__Description of the task__. No image is to be carried over; reproduce the rest of the listing word for word.

__Extracted records__.
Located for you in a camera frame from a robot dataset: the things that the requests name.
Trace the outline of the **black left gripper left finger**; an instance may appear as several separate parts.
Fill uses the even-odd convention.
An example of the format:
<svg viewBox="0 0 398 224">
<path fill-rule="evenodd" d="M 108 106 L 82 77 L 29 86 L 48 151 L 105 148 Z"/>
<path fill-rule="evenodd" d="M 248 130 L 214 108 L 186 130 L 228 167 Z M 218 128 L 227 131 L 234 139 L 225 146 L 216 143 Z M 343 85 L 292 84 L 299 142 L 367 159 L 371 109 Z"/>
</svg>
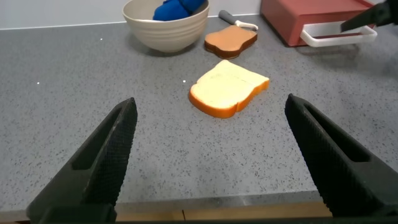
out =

__Your solution__.
Located for you in a camera frame from a robot dataset: the things that the requests name.
Trace the outline of the **black left gripper left finger**; an instance may appear as several separate parts.
Fill uses the even-odd convention.
An example of the format:
<svg viewBox="0 0 398 224">
<path fill-rule="evenodd" d="M 108 106 L 82 77 L 29 86 L 48 151 L 105 148 Z"/>
<path fill-rule="evenodd" d="M 248 130 L 214 108 L 186 130 L 228 167 Z M 218 128 L 227 131 L 234 139 L 225 146 L 216 143 Z M 343 85 L 292 84 L 299 142 L 367 159 L 371 109 Z"/>
</svg>
out =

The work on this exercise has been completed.